Halkın sosyal heyetini yansıtan, insan yapısı araç ve gereçler dahil, bilim, din ve mihaniki sanatlarla ilgili etnografik nitelikteki kültür varlıkları olarak belirtilmektedir” (aregem.kulturturizm.gov.tr).

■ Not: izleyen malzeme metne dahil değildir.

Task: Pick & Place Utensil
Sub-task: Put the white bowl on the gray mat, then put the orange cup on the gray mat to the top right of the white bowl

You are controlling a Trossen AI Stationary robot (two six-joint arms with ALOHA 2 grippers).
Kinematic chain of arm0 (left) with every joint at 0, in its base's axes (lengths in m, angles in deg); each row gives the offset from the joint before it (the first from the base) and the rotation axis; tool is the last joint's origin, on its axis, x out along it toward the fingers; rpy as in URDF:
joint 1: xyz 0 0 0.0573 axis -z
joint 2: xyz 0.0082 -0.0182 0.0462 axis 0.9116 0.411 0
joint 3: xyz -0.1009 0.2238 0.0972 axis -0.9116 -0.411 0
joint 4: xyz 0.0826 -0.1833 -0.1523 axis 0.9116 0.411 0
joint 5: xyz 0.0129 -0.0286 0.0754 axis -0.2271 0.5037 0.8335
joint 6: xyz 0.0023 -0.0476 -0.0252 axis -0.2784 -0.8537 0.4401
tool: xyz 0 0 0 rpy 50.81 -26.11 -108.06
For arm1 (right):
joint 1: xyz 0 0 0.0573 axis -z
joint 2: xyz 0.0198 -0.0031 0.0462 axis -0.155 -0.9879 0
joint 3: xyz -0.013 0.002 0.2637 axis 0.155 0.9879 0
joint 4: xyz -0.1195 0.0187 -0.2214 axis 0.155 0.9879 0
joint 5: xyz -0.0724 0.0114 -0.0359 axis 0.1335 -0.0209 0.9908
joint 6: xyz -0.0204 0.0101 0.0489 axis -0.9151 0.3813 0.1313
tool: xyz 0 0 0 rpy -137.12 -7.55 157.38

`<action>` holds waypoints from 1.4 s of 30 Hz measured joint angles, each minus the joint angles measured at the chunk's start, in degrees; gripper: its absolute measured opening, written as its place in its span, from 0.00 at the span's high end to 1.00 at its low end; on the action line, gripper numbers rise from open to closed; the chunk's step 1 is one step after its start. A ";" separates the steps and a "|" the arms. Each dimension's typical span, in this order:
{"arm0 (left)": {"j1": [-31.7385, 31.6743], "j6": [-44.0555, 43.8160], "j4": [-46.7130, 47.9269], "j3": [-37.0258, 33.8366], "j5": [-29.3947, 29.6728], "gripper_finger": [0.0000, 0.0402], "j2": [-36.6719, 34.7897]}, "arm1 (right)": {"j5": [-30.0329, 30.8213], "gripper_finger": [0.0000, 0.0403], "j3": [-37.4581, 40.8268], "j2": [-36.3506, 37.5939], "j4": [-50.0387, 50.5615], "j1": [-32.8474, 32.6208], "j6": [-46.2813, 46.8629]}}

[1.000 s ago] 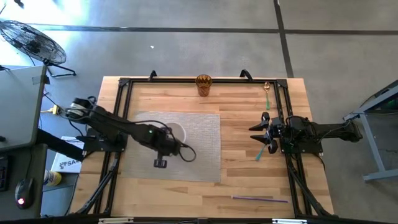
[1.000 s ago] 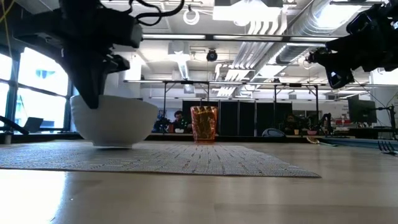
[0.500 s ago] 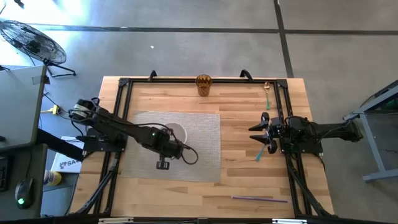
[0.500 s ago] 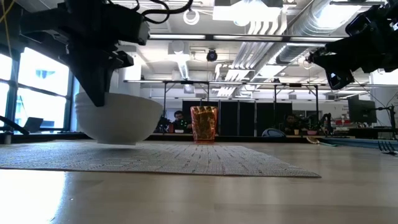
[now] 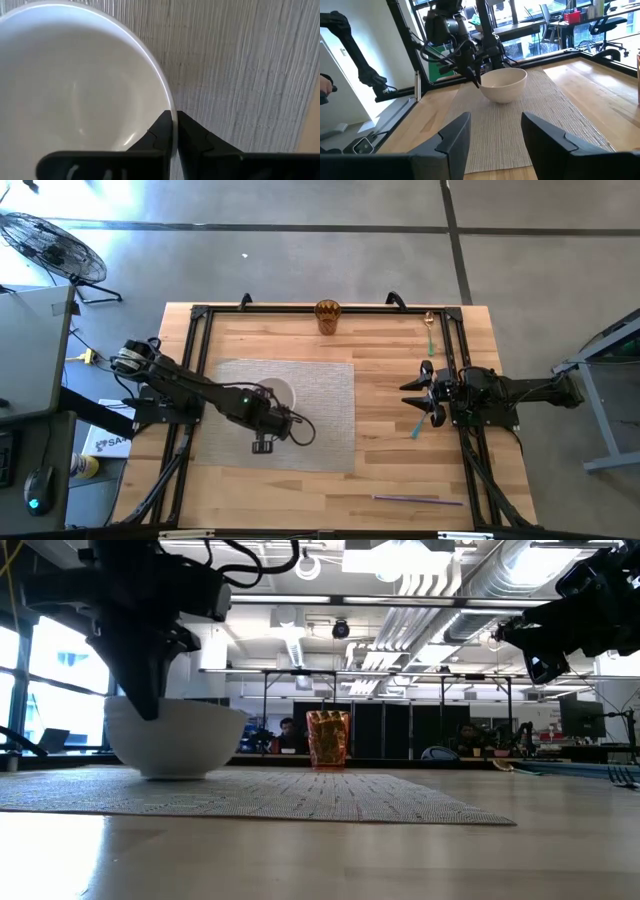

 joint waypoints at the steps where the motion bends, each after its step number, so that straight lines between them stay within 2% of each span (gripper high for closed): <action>1: -0.01 0.01 0.18 -0.02 -0.49 0.97 0.00 | -0.01 0.58 -0.01 0.00 0.00 0.01 0.00; 9: -0.01 -1.28 -0.68 -0.04 -2.47 0.96 -0.07 | 0.00 0.58 -0.01 0.00 0.00 0.00 0.00; 12: -0.01 -2.93 -0.66 -0.04 -2.70 0.90 -0.07 | 0.00 0.58 0.01 0.00 0.00 -0.01 0.00; 21: -0.04 -5.51 -0.24 0.15 -2.42 0.50 -0.09 | 0.01 0.58 0.00 0.00 0.00 -0.01 0.00; 28: -0.04 -5.90 2.61 6.11 -3.58 0.24 -0.09 | 0.01 0.58 0.00 0.00 0.00 0.00 0.00; 32: -0.23 -5.19 3.94 10.19 1.82 0.15 -0.13 | 0.01 0.58 -0.01 0.02 0.00 -0.01 0.00; 39: -0.81 -3.53 -2.37 12.67 25.33 0.07 -0.13 | 0.01 0.58 0.01 0.02 0.00 0.00 0.00; 42: -1.02 -1.98 -7.79 12.72 27.95 0.06 -0.13 | 0.01 0.58 0.01 0.02 0.00 0.00 0.00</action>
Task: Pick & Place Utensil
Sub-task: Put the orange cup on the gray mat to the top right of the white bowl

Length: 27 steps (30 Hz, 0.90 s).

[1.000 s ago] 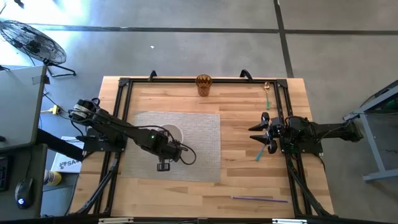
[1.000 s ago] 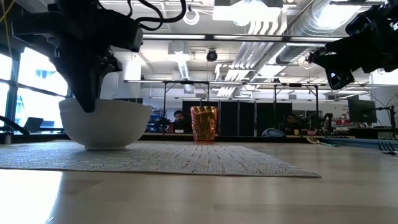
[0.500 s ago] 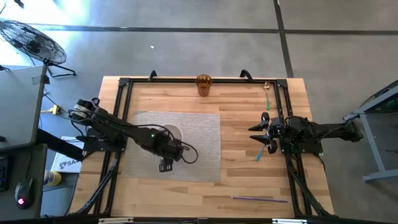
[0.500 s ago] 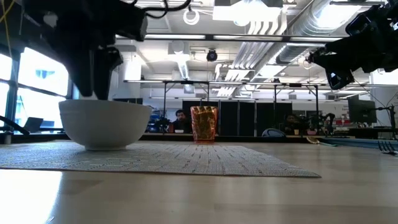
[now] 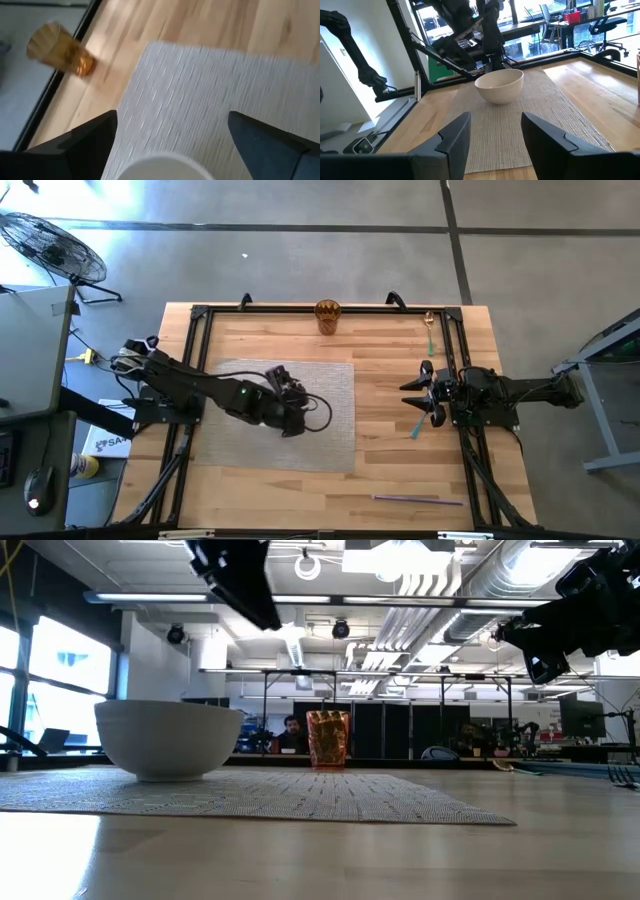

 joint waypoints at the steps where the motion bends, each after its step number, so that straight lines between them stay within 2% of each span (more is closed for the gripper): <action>1: -0.54 0.80 -2.32 0.00 -0.15 0.06 0.02 | 0.00 0.58 0.00 0.00 0.00 0.01 0.00; 5: -4.60 2.76 -10.58 0.02 -4.66 0.06 0.31 | 0.00 0.58 -0.01 0.00 0.00 0.00 0.00; 8: -9.13 2.70 -12.45 -0.03 -8.03 0.06 1.11 | 0.00 0.58 0.00 0.00 0.00 -0.01 0.00; 15: -16.81 1.19 -18.95 -1.04 -10.01 0.06 4.31 | 0.00 0.58 -0.02 0.03 0.01 -0.01 0.00; 20: -20.00 0.76 -21.69 -1.38 -6.77 0.06 8.68 | 0.02 0.58 0.00 -0.15 0.02 -0.01 0.00; 27: -25.32 1.06 -29.49 -1.44 -8.46 0.06 13.75 | 0.01 0.58 -0.02 -0.44 0.03 0.00 0.00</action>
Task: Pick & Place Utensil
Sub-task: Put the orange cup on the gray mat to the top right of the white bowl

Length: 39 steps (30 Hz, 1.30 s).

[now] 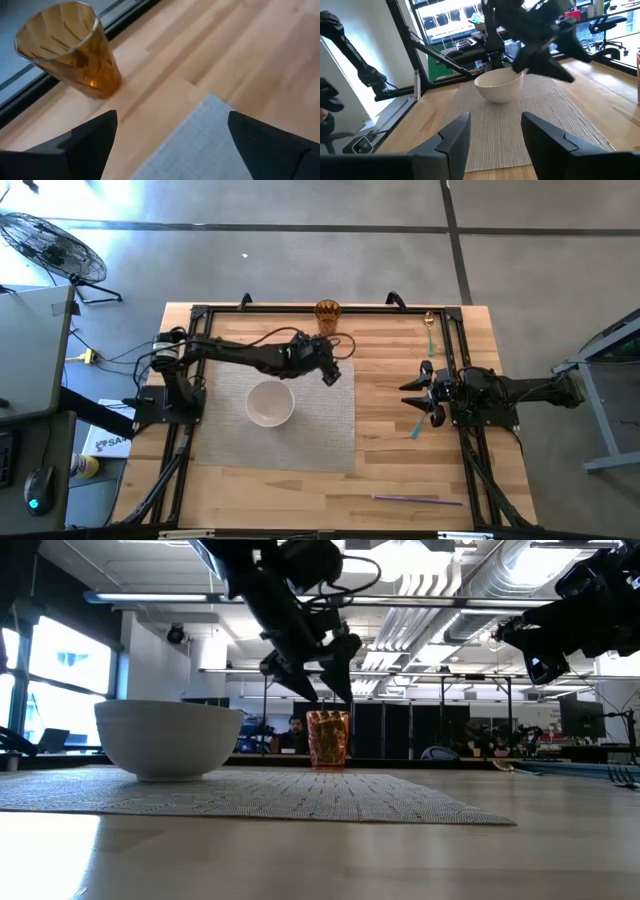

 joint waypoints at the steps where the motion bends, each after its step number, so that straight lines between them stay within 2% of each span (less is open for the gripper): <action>1: -0.96 0.35 -0.93 0.00 -0.28 0.06 -0.03 | -0.01 0.58 0.02 0.00 0.00 -0.01 0.00; 5: -5.36 4.25 -4.34 0.75 -4.38 0.06 -0.24 | -0.01 0.58 0.00 -0.26 -0.01 -0.01 0.00; 13: -14.59 18.47 4.29 11.79 -25.92 0.06 0.68 | -0.01 0.58 0.01 -0.35 -0.01 -0.01 0.00; 16: -17.42 25.98 6.20 14.68 -31.59 0.06 1.55 | -0.01 0.58 0.02 -0.35 -0.01 0.01 0.00; 24: -24.48 39.69 10.59 14.90 -45.94 0.06 4.82 | -0.01 0.58 0.00 -0.35 -0.01 0.01 0.00; 27: -25.67 42.65 14.09 17.14 -47.72 0.08 5.14 | 0.01 0.58 0.01 -0.35 -0.01 -0.01 0.00; 30: -25.43 45.22 14.88 19.94 -45.37 0.11 5.12 | 0.21 0.58 0.01 -0.37 -0.01 0.01 0.00; 33: -25.48 46.59 18.00 23.25 -45.86 0.16 5.13 | 0.23 0.58 0.02 -0.37 -0.01 0.00 0.00; 39: -25.48 48.23 27.24 31.88 -46.13 0.25 9.94 | 0.32 0.58 0.02 -0.35 -0.01 0.01 0.00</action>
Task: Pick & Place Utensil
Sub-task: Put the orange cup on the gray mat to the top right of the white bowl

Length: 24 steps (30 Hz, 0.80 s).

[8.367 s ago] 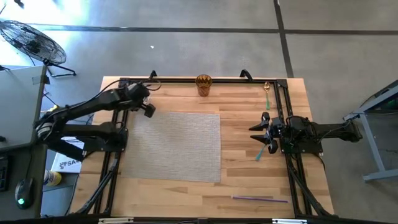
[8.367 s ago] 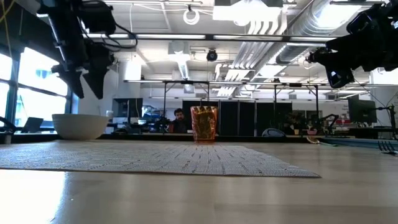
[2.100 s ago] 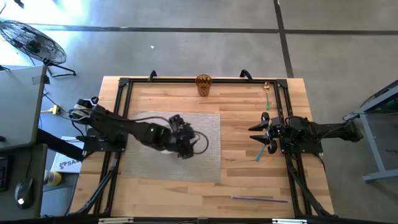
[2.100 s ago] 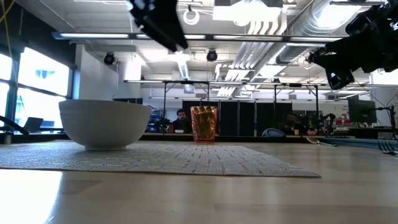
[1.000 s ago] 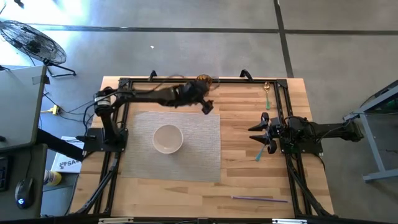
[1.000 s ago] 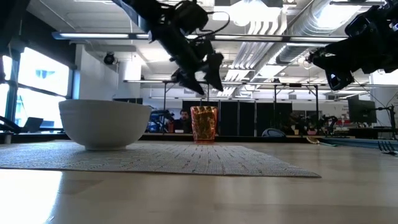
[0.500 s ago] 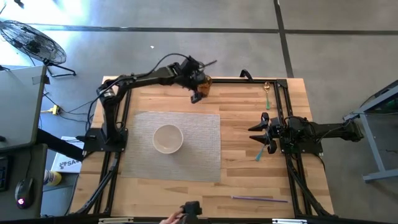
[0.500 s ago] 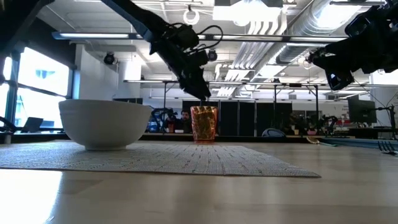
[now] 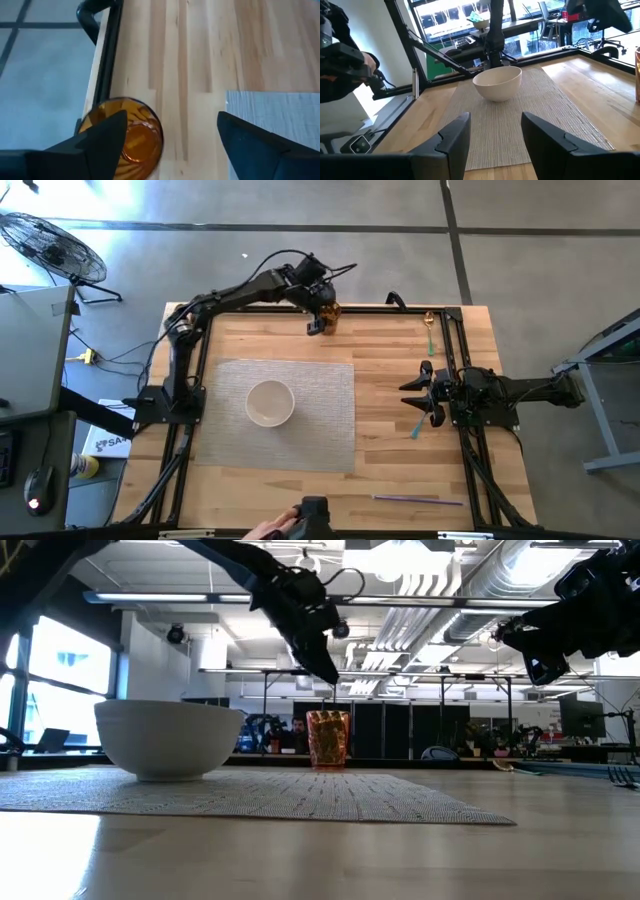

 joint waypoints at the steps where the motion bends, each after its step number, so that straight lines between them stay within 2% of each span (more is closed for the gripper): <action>1: 0.00 0.34 2.77 2.08 0.19 0.27 1.27 | 0.06 0.58 -0.02 0.00 0.00 -0.02 0.00; 5: 0.00 3.04 11.88 9.47 0.69 0.32 5.87 | 0.29 0.58 -0.02 -0.04 0.00 -0.01 0.00; 9: 0.11 6.10 15.41 10.76 1.36 0.37 7.52 | 0.41 0.58 -0.02 -0.04 -0.02 0.00 0.00; 14: 0.00 7.05 12.95 9.05 4.58 0.42 7.58 | 0.44 0.58 0.00 -0.02 0.02 0.00 0.00; 19: -0.39 7.46 12.17 7.54 3.27 0.48 7.62 | 0.46 0.58 -0.02 0.00 -0.02 0.00 0.00; 24: -0.42 7.52 8.46 5.08 7.40 0.54 7.64 | 0.48 0.58 -0.02 -0.02 0.00 -0.01 0.00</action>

Ülkemizde doğal sit alanları ile ilgili yasa ve yönetmeliklerle, sahalar belirlenmeye ve bu alanlarla ilgili çalışmalar sürdürülmeye çalışılsa da bu konu ile ilgili en önemli sorunu birbirinden bağımsız ve ayrı olarak sürdürülen çalışmaların karmaşası oluşturmaktadır. Orman ve Su İşleri Bakanlığı (Doğa Koruma ve Milli Parklar Genel Müdürlüğü), Çevre ve Şehircilik Bakanlığı (Tabiat Varlıklarını Koruma Genel Müdürlüğü), Kültür Bakanlığı (Kültür ve Tabiat Varlıklarını Koruma Yüksek Kurulu), Jeoloji Mirası Koruma Derneği (JEMİRKO), Türkiye Tabiatı Koruma Derneği (TTKDER), Doğa Derneği, Doğa ve Çevre Vakfı (DOÇEV), Doğal Hayatı Koruma Derneği (DHKD), Doğal Hayatı Koruma Vakfı (DHKV) olmak üzere birçok kurum ve kuruluş bağımsız çalışmalar yürütmektedir.(Görmüş ve Öner Akın, 2017).